Rute também se preocupa com a defasagem dos alunos da alfabetização. “Nós sabemos que não existe construção de conhecimento pedagógico nesse formato, mas vamos precisar nos dedicar na volta”, pondera.
Na pesquisa “A situação dos professores no Brasil durante a quarentena”, realizada por NOVA ESCOLA, 74% dos respondentes acreditam que voltam à escola no segundo semestre de 2020. Mas muitos se preocupam com esse retorno, pensando também na estrutura, geralmente precária, das escolas rurais. “Será que teremos equipamentos de proteção para todo mundo? Muitas crianças são carinhosas, gostam de abraçar e estar perto, como lidar com tudo isso? As dificuldades por aqui são ainda maiores”, afirma Lucas.
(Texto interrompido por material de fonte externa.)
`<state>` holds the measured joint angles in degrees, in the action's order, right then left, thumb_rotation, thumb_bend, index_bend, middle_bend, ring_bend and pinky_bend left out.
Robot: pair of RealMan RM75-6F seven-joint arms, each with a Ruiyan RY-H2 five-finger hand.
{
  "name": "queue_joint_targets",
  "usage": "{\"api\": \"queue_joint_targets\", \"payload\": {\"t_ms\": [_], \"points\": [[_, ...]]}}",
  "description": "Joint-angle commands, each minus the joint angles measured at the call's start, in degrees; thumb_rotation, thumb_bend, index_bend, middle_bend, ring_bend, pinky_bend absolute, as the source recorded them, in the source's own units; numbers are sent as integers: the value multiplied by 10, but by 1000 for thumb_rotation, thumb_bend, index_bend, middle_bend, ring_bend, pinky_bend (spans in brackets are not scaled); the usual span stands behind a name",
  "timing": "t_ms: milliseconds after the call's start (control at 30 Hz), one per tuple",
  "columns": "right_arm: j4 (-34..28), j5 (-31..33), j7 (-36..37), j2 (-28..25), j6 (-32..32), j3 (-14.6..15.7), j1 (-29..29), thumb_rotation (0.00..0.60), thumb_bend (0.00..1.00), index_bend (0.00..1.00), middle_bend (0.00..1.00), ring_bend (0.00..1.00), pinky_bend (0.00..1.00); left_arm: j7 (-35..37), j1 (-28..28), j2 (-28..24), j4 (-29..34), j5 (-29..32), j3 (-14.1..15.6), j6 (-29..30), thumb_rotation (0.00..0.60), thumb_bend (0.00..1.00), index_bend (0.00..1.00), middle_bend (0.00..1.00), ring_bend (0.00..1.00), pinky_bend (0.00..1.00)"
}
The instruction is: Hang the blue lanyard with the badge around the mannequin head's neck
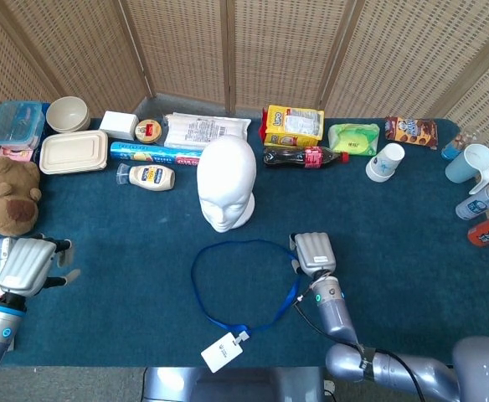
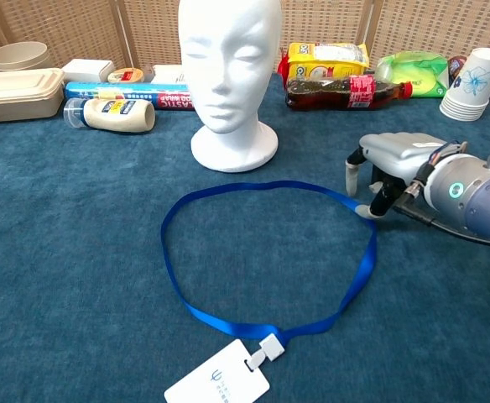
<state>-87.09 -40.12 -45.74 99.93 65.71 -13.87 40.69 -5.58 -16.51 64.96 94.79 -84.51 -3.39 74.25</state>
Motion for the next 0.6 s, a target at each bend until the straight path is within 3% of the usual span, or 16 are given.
{"api": "queue_joint_targets", "payload": {"t_ms": [33, 600], "points": [[3, 2, 0, 2, 1, 1, 1, 600, 376, 435, 1000, 1000, 1000, 1, 0, 0, 0, 0, 0, 0, 600, 177, 668, 694, 670, 508], [-2, 14, -2, 8, 12, 2, 14, 600, 376, 435, 1000, 1000, 1000, 6, 2, 2, -4, -1, 4, 3, 599, 177, 668, 694, 670, 508]]}}
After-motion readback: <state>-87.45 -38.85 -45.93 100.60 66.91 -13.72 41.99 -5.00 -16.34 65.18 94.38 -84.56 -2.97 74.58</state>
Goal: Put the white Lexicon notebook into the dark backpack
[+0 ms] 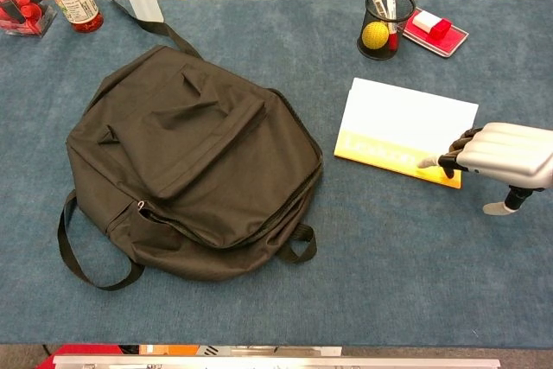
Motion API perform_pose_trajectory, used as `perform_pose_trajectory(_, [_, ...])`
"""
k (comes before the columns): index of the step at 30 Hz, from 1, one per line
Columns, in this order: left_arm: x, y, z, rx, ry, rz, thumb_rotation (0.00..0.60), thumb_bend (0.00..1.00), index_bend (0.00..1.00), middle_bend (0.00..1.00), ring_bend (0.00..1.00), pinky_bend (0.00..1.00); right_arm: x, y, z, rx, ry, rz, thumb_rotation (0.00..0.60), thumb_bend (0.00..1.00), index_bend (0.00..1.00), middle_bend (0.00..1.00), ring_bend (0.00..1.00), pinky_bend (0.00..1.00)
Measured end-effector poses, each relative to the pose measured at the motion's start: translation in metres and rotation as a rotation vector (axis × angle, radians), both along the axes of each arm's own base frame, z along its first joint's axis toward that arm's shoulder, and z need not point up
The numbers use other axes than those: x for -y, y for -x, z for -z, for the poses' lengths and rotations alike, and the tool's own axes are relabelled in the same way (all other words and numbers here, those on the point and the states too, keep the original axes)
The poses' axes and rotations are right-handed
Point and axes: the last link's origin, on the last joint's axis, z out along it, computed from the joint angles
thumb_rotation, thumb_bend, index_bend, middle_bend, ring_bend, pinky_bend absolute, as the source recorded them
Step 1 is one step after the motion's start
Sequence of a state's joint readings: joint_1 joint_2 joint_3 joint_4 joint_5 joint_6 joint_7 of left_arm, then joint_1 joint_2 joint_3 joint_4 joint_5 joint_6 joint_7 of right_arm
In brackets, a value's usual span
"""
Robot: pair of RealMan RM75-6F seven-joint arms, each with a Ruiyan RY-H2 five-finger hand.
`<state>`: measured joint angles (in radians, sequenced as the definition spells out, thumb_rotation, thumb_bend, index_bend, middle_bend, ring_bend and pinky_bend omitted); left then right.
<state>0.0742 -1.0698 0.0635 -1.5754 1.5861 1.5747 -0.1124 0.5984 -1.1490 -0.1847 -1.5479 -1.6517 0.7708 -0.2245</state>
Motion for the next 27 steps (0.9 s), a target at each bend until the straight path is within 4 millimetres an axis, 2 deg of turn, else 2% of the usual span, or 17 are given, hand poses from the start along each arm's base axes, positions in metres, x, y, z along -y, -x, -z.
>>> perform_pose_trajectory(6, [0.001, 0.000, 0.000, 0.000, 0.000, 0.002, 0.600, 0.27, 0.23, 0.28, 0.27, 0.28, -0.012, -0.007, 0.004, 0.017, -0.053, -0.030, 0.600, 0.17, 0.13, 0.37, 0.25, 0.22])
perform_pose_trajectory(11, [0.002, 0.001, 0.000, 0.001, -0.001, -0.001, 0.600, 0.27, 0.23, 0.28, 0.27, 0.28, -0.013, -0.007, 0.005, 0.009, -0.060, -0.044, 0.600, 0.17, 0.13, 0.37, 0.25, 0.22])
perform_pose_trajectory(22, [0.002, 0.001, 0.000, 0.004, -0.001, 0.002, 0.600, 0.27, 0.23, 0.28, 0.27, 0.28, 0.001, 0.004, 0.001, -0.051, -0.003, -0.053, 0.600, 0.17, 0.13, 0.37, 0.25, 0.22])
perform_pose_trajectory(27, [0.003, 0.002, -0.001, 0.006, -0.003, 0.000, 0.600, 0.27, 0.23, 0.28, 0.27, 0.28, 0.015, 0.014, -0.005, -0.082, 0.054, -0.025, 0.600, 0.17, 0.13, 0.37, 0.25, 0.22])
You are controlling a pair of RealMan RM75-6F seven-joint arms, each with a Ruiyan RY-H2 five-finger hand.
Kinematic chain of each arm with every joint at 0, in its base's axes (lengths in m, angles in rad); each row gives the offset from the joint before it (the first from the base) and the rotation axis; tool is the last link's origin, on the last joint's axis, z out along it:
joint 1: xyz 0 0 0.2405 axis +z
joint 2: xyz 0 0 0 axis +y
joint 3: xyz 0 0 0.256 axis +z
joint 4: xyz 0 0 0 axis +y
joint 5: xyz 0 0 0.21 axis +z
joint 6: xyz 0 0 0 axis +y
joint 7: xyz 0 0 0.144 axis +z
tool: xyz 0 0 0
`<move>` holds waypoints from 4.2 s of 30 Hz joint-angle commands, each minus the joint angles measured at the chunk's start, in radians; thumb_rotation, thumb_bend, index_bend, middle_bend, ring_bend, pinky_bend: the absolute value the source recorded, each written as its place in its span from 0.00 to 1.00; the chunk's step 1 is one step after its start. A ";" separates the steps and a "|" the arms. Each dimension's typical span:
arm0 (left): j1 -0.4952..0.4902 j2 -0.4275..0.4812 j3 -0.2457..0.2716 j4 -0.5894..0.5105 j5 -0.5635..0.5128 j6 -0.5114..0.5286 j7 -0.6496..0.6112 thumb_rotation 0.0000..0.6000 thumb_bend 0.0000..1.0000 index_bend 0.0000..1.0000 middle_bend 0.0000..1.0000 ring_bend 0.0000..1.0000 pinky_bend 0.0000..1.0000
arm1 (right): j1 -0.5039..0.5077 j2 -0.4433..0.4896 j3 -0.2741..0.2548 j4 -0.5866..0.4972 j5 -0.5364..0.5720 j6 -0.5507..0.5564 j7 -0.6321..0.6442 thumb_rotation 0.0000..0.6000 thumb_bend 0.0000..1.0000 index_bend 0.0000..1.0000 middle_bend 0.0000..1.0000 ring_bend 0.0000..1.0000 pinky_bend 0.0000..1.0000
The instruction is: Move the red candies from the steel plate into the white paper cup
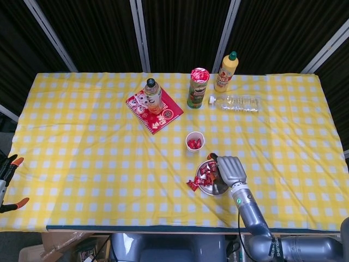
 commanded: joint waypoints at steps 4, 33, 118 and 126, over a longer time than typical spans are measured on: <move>0.002 -0.007 -0.002 0.002 0.003 0.008 0.015 1.00 0.01 0.00 0.00 0.00 0.00 | -0.040 -0.028 -0.038 0.042 -0.032 -0.003 0.019 1.00 0.42 0.31 0.82 0.85 0.97; -0.007 -0.005 -0.006 -0.003 -0.021 -0.021 0.017 1.00 0.01 0.00 0.00 0.00 0.00 | -0.055 -0.148 -0.007 0.233 -0.018 -0.136 0.056 1.00 0.48 0.59 0.82 0.85 0.97; -0.004 0.009 -0.006 -0.015 -0.027 -0.027 -0.016 1.00 0.01 0.00 0.00 0.00 0.00 | 0.150 -0.118 0.240 0.225 0.077 -0.090 0.000 1.00 0.38 0.21 0.82 0.85 0.97; -0.006 0.010 -0.004 -0.014 -0.020 -0.028 -0.020 1.00 0.01 0.00 0.00 0.00 0.00 | 0.086 -0.041 0.142 0.020 -0.015 -0.021 -0.042 1.00 0.38 0.22 0.82 0.85 0.97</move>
Igualdade para o acesso e permanência na escola
Para Mônica Molina, professora e diretora do Centro Transdisciplinar de Educação do Campo e Desenvolvimento Rural da Universidade de Brasília (UnB), é importante que se garanta o que está previsto no artigo 206 da Constituição Federal.
Art. 206
O ensino será ministrado com base nos seguintes princípios:
I - igualdade de condições para o acesso e permanência na escola
“As condições de estrutura são infinitamentes piores no campo. O Fórum Nacional de Educação do Campo [no qual ela faz parte] fez um levantamento e apontou que o índice mais alto de acesso à internet nessas regiões é de 25%”, explica Mônica. “Isso significa que a maior parte dos estados não têm internet disponível e os que têm, o acesso não é suficiente, pois as famílias têm apenas um celular ou uma banda larga lenta”, diz.
Além disso, a operacionalização de entrega de materiais impressos é complexa, pois depende de uma série de serviços, como um transporte adequado para passar nas estradas e itens de produção (papel, impressora).
Mônica alerta também para a importância das políticas públicas olharem para as particularidades das escola rurais. O parecer nº 5/2020, do CNE, homologado pelo MEC no final de abril, orienta as redes de ensino sobre a reorganização do calendário. No entanto, a pasta vetou o item 2.16, que coloca que as avaliações e exames não devem considerar as atividades remotas como dias letivos, mas apenas os conteúdos efetivamente oferecidos aos estudantes.
Mesmo o parecer sendo uma diretriz e não uma obrigação a ser seguida, a especialista aponta que muitos municípios entendem o documento como lei e seguem à risca. "É absolutamente desigual e injusto, que neste período, aulas remotas contem para avaliação ou como dias letivos”, afirma. “Isso é condenar milhares de alunos à reprovação”.
Além disso, a especialista reforça a importância de abranger todas as diversidades de ensino pelo Brasil. “A gente tem de entender que a Educação não se dá apenas na escola. Existem espaços e tempo muito maiores que levam aprendizagem para os alunos, envolvendo relações sociais e o próprio trabalho no campo. Nesse momento, a gente pensa mais em garantir a vida das pessoas e pensa menos em conteúdo”, defende.
Mesmo com tantos desafios, o professor Lucas acredita que é possível pensar em tempos melhores para a Educação. “Não vejo a hora disso tudo passar. As escolas da zona urbana têm mais facilidade, mas não podemos esquecer das escolas da zona rural”.